▶ [Problem description] Please filter the listing below and copy out the lines that hold "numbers".

▶ [Available records]

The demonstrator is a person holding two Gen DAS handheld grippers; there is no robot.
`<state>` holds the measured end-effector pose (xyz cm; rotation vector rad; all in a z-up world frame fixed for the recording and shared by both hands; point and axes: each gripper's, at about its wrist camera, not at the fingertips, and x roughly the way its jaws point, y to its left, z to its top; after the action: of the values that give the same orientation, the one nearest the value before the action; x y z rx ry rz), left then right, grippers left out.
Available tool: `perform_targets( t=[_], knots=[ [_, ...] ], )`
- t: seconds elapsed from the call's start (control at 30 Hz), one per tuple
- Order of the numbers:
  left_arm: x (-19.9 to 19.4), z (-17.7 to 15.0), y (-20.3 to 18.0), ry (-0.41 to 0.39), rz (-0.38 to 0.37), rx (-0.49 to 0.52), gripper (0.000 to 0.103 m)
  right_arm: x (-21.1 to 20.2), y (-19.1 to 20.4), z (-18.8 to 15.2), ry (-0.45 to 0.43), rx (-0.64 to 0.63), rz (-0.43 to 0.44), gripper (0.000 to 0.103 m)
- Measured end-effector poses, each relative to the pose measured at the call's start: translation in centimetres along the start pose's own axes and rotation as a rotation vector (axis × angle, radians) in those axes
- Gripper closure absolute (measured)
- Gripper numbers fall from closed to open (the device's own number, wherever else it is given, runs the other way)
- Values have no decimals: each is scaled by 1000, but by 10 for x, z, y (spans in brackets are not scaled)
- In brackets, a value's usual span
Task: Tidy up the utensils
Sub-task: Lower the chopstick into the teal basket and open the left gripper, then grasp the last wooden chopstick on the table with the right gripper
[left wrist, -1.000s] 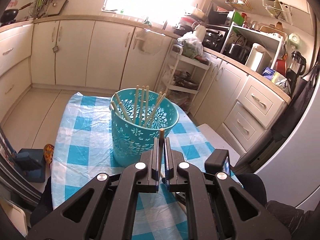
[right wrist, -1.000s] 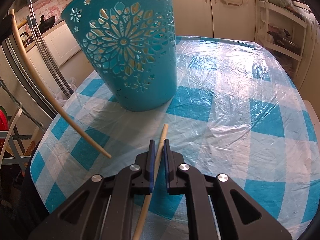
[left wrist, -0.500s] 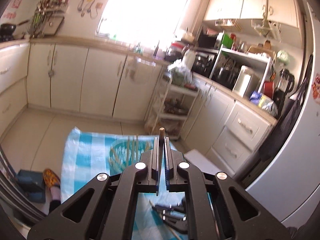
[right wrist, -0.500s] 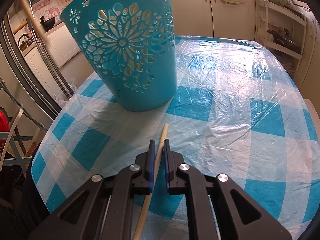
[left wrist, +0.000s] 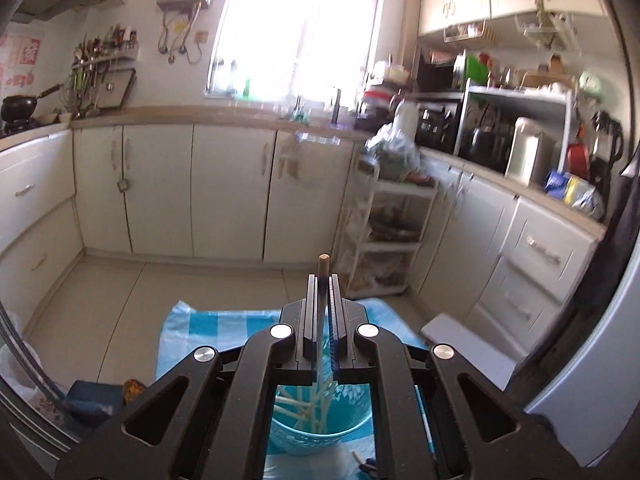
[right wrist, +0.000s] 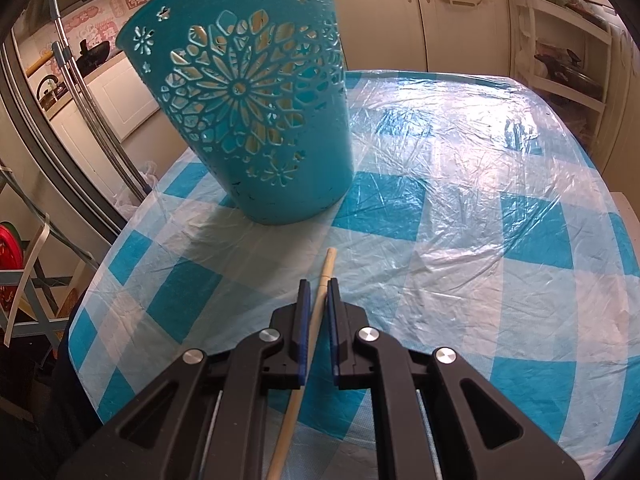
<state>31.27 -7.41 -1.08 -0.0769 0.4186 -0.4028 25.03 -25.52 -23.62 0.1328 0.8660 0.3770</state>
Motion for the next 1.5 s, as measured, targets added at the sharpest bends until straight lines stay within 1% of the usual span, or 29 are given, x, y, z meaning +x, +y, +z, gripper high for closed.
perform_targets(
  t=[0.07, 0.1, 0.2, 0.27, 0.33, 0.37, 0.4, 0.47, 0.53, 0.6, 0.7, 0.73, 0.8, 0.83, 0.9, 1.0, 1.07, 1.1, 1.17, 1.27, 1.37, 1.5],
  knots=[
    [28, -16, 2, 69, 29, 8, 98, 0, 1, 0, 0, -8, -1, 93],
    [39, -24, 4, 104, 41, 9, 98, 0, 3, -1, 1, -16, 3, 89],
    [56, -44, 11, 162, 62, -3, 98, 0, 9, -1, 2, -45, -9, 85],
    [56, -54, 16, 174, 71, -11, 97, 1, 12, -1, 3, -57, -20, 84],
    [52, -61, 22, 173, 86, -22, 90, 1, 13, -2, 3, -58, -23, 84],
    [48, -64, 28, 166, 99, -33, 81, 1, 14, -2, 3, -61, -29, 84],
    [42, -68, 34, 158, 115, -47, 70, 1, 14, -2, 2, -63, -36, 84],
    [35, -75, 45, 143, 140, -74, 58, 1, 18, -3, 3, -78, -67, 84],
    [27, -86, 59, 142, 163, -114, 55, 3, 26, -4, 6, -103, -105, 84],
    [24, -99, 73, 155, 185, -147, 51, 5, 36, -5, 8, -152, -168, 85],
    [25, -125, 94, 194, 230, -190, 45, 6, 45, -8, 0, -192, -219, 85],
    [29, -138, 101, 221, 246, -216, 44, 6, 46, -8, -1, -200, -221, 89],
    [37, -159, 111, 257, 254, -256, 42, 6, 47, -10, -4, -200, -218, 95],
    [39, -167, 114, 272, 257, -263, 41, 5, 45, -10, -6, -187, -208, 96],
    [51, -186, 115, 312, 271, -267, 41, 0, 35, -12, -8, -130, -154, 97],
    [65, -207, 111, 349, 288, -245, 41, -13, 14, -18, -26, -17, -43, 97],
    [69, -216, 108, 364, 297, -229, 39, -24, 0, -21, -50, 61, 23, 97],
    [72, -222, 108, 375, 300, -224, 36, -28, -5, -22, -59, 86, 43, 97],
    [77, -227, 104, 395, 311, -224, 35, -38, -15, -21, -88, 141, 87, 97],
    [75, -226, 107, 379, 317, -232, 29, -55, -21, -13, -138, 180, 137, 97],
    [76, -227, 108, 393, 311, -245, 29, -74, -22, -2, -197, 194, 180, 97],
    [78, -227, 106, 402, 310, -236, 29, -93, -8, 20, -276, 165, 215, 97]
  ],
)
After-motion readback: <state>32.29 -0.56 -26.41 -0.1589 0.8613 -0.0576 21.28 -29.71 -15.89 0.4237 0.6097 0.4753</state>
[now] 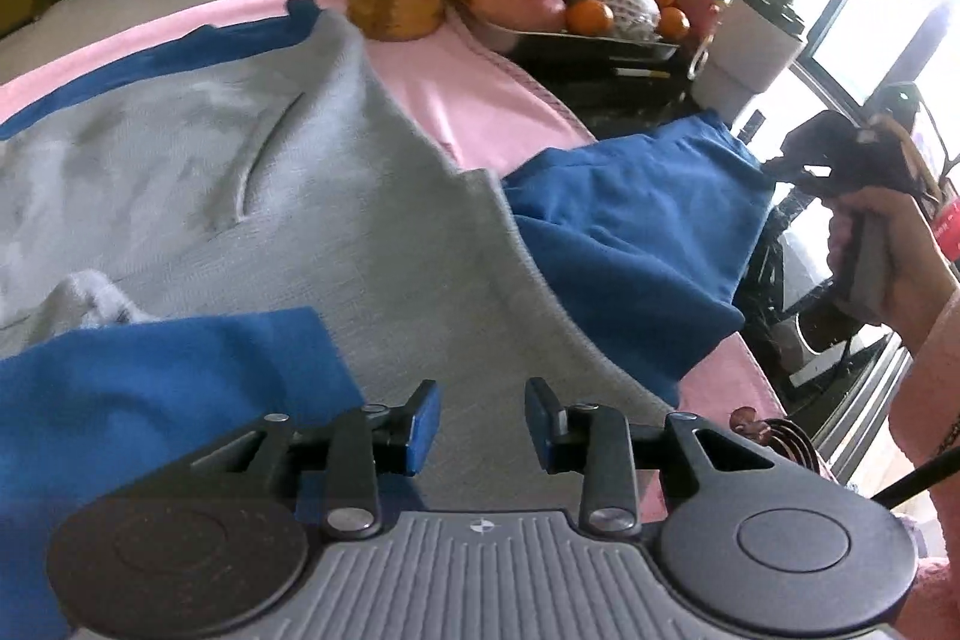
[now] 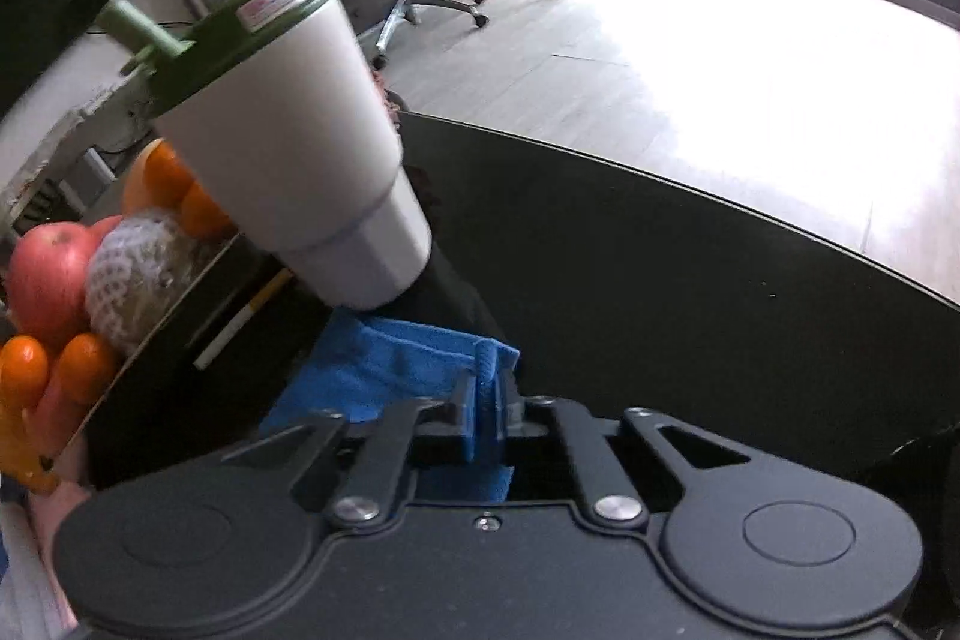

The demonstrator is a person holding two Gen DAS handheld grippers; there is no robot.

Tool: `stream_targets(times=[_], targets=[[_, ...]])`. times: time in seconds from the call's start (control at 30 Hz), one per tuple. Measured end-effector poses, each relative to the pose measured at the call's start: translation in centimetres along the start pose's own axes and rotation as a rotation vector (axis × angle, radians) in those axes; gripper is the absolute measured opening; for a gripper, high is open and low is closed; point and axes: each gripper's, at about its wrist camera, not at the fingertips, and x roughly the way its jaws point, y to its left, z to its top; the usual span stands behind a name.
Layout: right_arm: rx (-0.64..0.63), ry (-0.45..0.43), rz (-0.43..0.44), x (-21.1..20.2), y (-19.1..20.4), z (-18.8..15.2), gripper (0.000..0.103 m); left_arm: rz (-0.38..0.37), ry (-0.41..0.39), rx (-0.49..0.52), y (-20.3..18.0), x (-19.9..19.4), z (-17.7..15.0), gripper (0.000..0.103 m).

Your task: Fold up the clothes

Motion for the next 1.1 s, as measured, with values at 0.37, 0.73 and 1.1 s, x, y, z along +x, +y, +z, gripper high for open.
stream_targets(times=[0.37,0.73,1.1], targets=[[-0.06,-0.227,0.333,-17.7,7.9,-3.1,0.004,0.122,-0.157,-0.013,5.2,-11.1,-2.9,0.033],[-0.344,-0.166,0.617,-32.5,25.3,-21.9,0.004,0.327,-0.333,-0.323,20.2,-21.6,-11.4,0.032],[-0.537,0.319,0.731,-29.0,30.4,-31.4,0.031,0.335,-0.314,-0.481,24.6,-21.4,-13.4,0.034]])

▶ [Answer to this problem]
- Order of the numbers:
- Gripper numbers fall from closed to open (the device's own number, wherever else it is given, runs the other way)

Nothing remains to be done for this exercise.